## RECORDS SUPPLIED

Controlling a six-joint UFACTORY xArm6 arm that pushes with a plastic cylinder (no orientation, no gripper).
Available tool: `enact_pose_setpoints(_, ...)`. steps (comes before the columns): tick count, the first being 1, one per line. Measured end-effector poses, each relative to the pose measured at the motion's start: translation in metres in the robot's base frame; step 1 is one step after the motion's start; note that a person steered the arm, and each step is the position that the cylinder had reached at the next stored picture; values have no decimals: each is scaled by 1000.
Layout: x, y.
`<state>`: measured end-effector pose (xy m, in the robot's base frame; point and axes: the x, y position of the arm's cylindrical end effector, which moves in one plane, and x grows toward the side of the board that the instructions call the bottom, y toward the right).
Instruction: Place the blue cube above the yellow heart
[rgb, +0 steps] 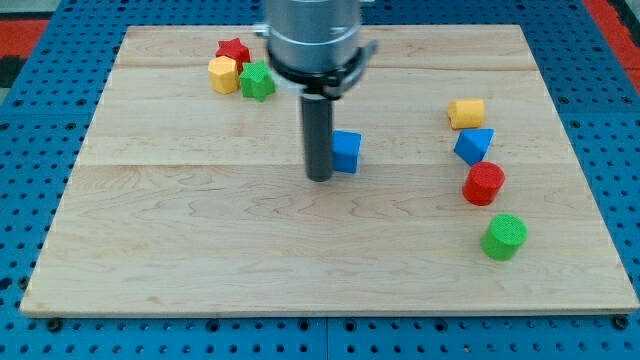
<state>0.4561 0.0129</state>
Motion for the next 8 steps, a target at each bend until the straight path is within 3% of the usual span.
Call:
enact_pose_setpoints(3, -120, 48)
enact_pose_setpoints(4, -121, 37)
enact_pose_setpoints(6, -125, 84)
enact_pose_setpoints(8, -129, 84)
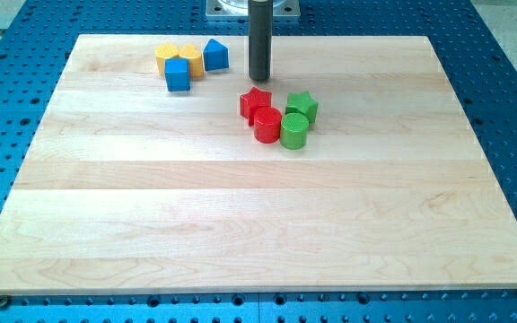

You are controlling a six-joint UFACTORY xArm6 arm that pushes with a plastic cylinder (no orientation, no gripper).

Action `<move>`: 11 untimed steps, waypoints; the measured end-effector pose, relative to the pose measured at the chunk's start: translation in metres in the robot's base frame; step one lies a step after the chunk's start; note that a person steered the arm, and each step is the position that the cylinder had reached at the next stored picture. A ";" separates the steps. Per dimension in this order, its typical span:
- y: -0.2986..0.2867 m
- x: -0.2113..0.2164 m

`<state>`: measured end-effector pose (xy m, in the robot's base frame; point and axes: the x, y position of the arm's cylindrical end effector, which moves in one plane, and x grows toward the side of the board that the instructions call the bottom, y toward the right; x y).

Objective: Place the yellow heart diagonally bottom right to the yellow hexagon

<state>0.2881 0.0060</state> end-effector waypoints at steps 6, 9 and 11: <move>-0.150 -0.026; -0.197 -0.056; -0.263 -0.067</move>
<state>0.2212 -0.2566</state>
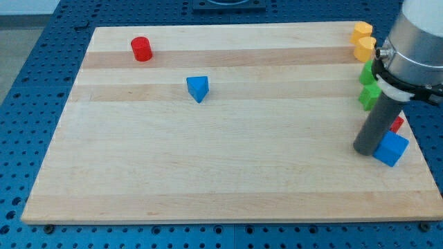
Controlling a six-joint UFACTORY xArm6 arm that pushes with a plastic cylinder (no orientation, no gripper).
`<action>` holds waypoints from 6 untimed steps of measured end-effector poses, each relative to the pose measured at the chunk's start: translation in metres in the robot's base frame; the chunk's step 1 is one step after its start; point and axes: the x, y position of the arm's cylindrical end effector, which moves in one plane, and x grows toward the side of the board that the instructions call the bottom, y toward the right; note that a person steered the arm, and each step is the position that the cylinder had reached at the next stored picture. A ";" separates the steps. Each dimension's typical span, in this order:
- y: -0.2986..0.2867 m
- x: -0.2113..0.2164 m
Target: Move the blue triangle to the center
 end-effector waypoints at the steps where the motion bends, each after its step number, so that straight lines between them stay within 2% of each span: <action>1: 0.005 0.003; 2: 0.005 0.003; 3: -0.014 -0.023; 4: -0.062 -0.079; 6: -0.243 -0.173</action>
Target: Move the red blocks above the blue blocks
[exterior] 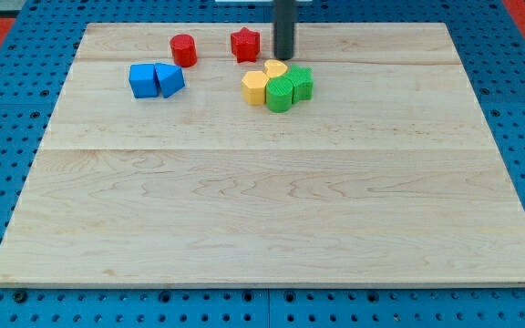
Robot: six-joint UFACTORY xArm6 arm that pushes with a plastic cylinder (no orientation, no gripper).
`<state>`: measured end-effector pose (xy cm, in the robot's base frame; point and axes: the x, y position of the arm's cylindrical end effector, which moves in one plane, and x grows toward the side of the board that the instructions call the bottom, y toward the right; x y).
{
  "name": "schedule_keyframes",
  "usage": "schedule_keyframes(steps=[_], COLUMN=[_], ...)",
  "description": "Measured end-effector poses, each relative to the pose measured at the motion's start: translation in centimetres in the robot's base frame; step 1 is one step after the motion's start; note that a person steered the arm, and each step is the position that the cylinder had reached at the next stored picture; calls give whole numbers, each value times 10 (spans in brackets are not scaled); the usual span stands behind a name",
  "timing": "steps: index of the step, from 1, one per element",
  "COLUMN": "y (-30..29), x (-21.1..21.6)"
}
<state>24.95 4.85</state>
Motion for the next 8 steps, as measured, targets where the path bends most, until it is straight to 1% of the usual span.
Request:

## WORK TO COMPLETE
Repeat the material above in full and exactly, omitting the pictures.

## OUTPUT
Controlling a six-joint UFACTORY xArm6 arm that pushes with a plastic cylinder (no orientation, no gripper).
Available tool: `enact_pose_setpoints(_, ...)`. steps (comes before the columns): tick count, the first being 1, one per line. Measured end-effector poses, each relative to the pose measured at the motion's start: translation in metres in the robot's base frame; step 1 is one step after the motion's start; note that a person steered the arm, and each step is the position that the cylinder had reached at the next stored picture; values have no decimals: each is scaled by 1000.
Layout: x, y.
`<state>`: measured end-effector pose (xy m, in the robot's base frame; point and axes: the x, y position of the arm's cylindrical end effector, which moves in one plane, and x grows toward the side of the board that the instructions call the bottom, y toward the right).
Instruction: Place the blue cube above the yellow heart
[rgb, +0 steps] 
<state>0.4561 0.0129</state>
Motion for the next 8 steps, a target at each bend until the straight path is within 3% of the usual span.
Call:
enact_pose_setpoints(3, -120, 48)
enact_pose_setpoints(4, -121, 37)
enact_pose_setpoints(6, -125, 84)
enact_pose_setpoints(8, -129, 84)

You are controlling a six-joint UFACTORY xArm6 arm that pushes with a plastic cylinder (no orientation, no gripper).

Action `<move>`: 11 untimed steps, waypoints; the measured end-effector pose, relative to the pose measured at the chunk's start: translation in metres in the robot's base frame; step one lies a step after the chunk's start; note that a person steered the arm, and each step is the position that the cylinder had reached at the next stored picture. A ";" separates the steps. Per dimension in this order, its typical span:
- y: -0.2986..0.2867 m
- x: -0.2113..0.2164 m

`<state>`: measured end-effector pose (xy m, in the robot's base frame; point and axes: the x, y position of the arm's cylindrical end effector, which moves in one plane, and x grows toward the side of the board that the instructions call the bottom, y toward the right; x y).

Objective: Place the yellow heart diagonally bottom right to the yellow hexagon

<state>0.2881 0.0060</state> end-effector waypoints at steps 6, 9 and 11: <move>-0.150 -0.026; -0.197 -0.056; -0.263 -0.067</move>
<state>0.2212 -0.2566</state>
Controlling a six-joint UFACTORY xArm6 arm that pushes with a plastic cylinder (no orientation, no gripper).
`<action>` holds waypoints from 6 untimed steps of measured end-effector poses, each relative to the pose measured at the chunk's start: translation in metres in the robot's base frame; the chunk's step 1 is one step after its start; point and axes: the x, y position of the arm's cylindrical end effector, which moves in one plane, and x grows toward the side of the board that the instructions call the bottom, y toward the right; note that a person steered the arm, and each step is the position that the cylinder had reached at the next stored picture. A ";" separates the steps. Each dimension's typical span, in this order:
- y: -0.2986..0.2867 m
- x: -0.2113..0.2164 m
Target: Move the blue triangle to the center
 end-effector waypoints at the steps where the motion bends, each after its step number, so that straight lines between them stay within 2% of each span: <action>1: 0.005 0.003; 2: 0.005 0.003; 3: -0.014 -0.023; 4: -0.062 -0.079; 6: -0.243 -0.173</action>
Target: Move the red blocks above the blue blocks
[exterior] 
Robot: six-joint UFACTORY xArm6 arm that pushes with a plastic cylinder (no orientation, no gripper).
`<state>`: measured end-effector pose (xy cm, in the robot's base frame; point and axes: the x, y position of the arm's cylindrical end effector, which moves in one plane, and x grows toward the side of the board that the instructions call the bottom, y toward the right; x y).
{
  "name": "schedule_keyframes",
  "usage": "schedule_keyframes(steps=[_], COLUMN=[_], ...)",
  "description": "Measured end-effector poses, each relative to the pose measured at the motion's start: translation in centimetres in the robot's base frame; step 1 is one step after the motion's start; note that a person steered the arm, and each step is the position that the cylinder had reached at the next stored picture; calls give whole numbers, each value times 10 (spans in brackets are not scaled); the usual span stands behind a name",
  "timing": "steps: index of the step, from 1, one per element",
  "COLUMN": "y (-30..29), x (-21.1..21.6)"
}
<state>24.95 4.85</state>
Motion for the next 8 steps, as measured, targets where the path bends most, until it is straight to 1% of the usual span.
Request:

There is no more output for this exercise.